Task description:
Reproduce the records below exactly; no pictures.
•••
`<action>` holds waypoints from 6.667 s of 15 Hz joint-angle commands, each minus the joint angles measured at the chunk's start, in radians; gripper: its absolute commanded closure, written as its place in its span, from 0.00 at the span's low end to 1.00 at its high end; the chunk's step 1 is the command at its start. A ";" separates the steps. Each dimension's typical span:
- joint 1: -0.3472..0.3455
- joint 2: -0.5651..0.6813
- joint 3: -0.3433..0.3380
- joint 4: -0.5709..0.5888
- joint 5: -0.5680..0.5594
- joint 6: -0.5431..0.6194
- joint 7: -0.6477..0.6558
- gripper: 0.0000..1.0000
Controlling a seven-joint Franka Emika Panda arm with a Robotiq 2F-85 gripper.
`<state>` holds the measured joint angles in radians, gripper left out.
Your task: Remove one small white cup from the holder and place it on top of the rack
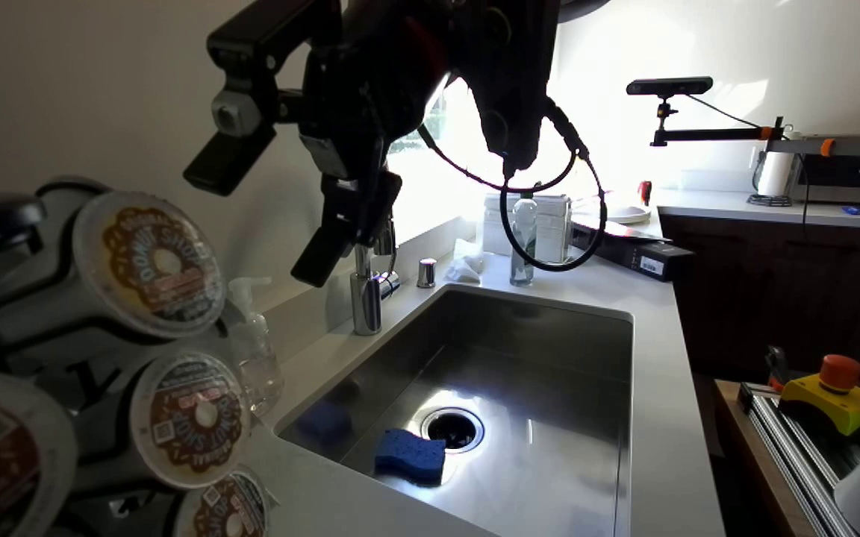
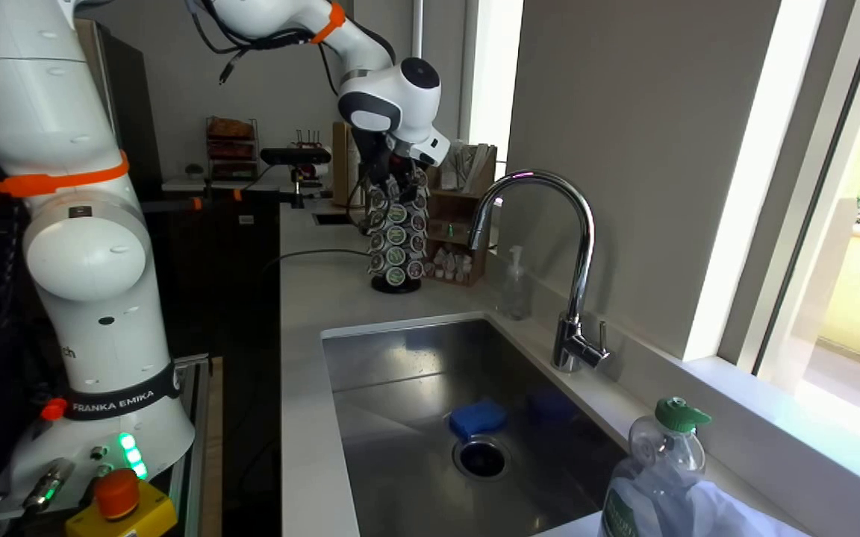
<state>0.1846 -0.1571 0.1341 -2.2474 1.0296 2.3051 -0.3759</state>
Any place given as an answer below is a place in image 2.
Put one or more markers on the stainless steel sink basin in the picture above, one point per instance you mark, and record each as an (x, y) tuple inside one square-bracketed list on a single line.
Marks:
[(400, 397)]

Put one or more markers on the yellow emergency stop box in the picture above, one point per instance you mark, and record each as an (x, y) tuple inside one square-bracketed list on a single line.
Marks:
[(118, 495)]

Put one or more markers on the brown stacked rack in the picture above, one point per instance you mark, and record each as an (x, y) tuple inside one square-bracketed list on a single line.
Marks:
[(231, 140)]

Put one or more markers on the black sink drain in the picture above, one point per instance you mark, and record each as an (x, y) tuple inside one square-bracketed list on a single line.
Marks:
[(478, 457)]

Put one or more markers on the beige cylindrical canister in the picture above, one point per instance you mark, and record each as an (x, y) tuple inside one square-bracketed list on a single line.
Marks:
[(345, 164)]

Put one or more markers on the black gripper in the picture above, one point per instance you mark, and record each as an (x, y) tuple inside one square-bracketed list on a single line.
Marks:
[(393, 167)]

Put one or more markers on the metal robot mounting rail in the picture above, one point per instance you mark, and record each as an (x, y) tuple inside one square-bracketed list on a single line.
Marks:
[(195, 448)]

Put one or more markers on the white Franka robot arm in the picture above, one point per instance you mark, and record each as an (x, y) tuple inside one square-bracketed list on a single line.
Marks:
[(89, 258)]

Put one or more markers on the wooden condiment organizer box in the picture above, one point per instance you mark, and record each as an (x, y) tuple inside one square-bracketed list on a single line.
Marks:
[(460, 199)]

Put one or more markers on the wooden cabinet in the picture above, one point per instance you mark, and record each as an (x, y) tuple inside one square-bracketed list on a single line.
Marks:
[(125, 100)]

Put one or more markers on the white coffee pod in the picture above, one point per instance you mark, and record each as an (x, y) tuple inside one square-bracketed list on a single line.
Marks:
[(394, 258), (394, 236)]

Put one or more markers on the clear soap dispenser bottle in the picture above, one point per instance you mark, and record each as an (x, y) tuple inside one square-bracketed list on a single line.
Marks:
[(518, 287)]

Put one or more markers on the blue sponge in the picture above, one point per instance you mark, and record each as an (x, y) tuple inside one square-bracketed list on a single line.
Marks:
[(478, 422)]

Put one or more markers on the dark cabinet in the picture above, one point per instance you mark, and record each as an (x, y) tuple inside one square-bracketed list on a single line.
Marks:
[(221, 330)]

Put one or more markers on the chrome gooseneck faucet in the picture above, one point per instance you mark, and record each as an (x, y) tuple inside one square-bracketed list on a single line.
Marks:
[(576, 346)]

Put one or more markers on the clear dish soap bottle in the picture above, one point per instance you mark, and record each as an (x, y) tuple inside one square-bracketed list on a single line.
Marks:
[(663, 467)]

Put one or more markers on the black flat box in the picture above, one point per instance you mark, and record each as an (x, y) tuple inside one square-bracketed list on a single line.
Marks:
[(333, 218)]

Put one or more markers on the black camera bar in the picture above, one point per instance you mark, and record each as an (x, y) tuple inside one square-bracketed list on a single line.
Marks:
[(295, 157)]
•••
Response to the task:
`<action>` holds waypoints from 6.667 s of 15 Hz joint-angle commands, each minus the joint angles measured at the chunk's start, in radians; gripper: its absolute commanded closure, written as its place in its span, from 0.00 at the span's low end to 1.00 at its high end; the chunk's step 1 is the command at its start. A ";" separates the steps. Each dimension's typical span:
- joint 1: -0.3472..0.3455
- joint 2: -0.5651..0.6813
- joint 3: -0.3433..0.3380
- joint 4: -0.5709..0.5888
- joint 5: -0.5680..0.5594
- joint 6: -0.5431..0.6194
- joint 7: -0.6477..0.6558
- gripper: 0.0000..1.0000
Controlling a seven-joint Franka Emika Panda arm with a Robotiq 2F-85 gripper.
`<state>` holds the measured joint angles in radians, gripper left out.
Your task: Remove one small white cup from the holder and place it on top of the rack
<state>0.1846 -0.1571 0.1341 -2.2474 1.0296 2.3051 -0.3759</state>
Any place given as an answer below is a place in image 2.
Put one or more markers on the stainless steel sink basin in the picture above, one point per instance you mark, and record each as an (x, y) tuple inside one square-bracketed list on a single line.
Marks:
[(400, 397)]

Put one or more markers on the yellow emergency stop box in the picture above, one point per instance you mark, and record each as an (x, y) tuple inside one square-bracketed list on a single line.
Marks:
[(118, 495)]

Put one or more markers on the brown stacked rack in the picture above, one point per instance you mark, and record each as an (x, y) tuple inside one square-bracketed list on a single line.
Marks:
[(231, 140)]

Put one or more markers on the black sink drain in the picture above, one point per instance you mark, and record each as an (x, y) tuple inside one square-bracketed list on a single line.
Marks:
[(478, 457)]

Put one or more markers on the beige cylindrical canister in the picture above, one point per instance you mark, and record each as an (x, y) tuple inside one square-bracketed list on a single line.
Marks:
[(345, 164)]

Put one or more markers on the black gripper in the picture above, one point per instance you mark, and record each as an (x, y) tuple inside one square-bracketed list on a single line.
Marks:
[(393, 167)]

Put one or more markers on the metal robot mounting rail in the picture above, one point per instance you mark, and record each as an (x, y) tuple inside one square-bracketed list on a single line.
Marks:
[(195, 448)]

Put one or more markers on the white Franka robot arm in the picture above, one point per instance you mark, and record each as an (x, y) tuple inside one square-bracketed list on a single line.
Marks:
[(89, 258)]

Put one or more markers on the wooden condiment organizer box in the picture above, one point per instance you mark, and record each as an (x, y) tuple inside one square-bracketed list on a single line.
Marks:
[(460, 199)]

Put one or more markers on the wooden cabinet in the picture above, one point per instance you mark, and record each as an (x, y) tuple inside one square-bracketed list on a single line.
Marks:
[(125, 100)]

Put one or more markers on the white coffee pod in the picture above, one point per instance you mark, and record each as an (x, y) tuple inside one square-bracketed list on a single line.
Marks:
[(394, 258), (394, 236)]

Put one or more markers on the clear soap dispenser bottle in the picture above, one point per instance you mark, and record each as an (x, y) tuple inside one square-bracketed list on a single line.
Marks:
[(518, 287)]

Put one or more markers on the blue sponge in the picture above, one point per instance you mark, and record each as an (x, y) tuple inside one square-bracketed list on a single line.
Marks:
[(478, 422)]

Put one or more markers on the dark cabinet in the picture above, one point per instance you mark, and record each as an (x, y) tuple inside one square-bracketed list on a single line.
Marks:
[(221, 330)]

Put one or more markers on the chrome gooseneck faucet in the picture above, one point per instance you mark, and record each as an (x, y) tuple inside one square-bracketed list on a single line.
Marks:
[(576, 346)]

Put one or more markers on the clear dish soap bottle in the picture above, one point per instance you mark, and record each as an (x, y) tuple inside one square-bracketed list on a single line.
Marks:
[(663, 467)]

Put one or more markers on the black flat box in the picture above, one point per instance you mark, and record each as an (x, y) tuple inside one square-bracketed list on a single line.
Marks:
[(333, 218)]

Put one or more markers on the black camera bar in the picture above, one point per instance you mark, and record each as an (x, y) tuple inside one square-bracketed list on a single line.
Marks:
[(295, 157)]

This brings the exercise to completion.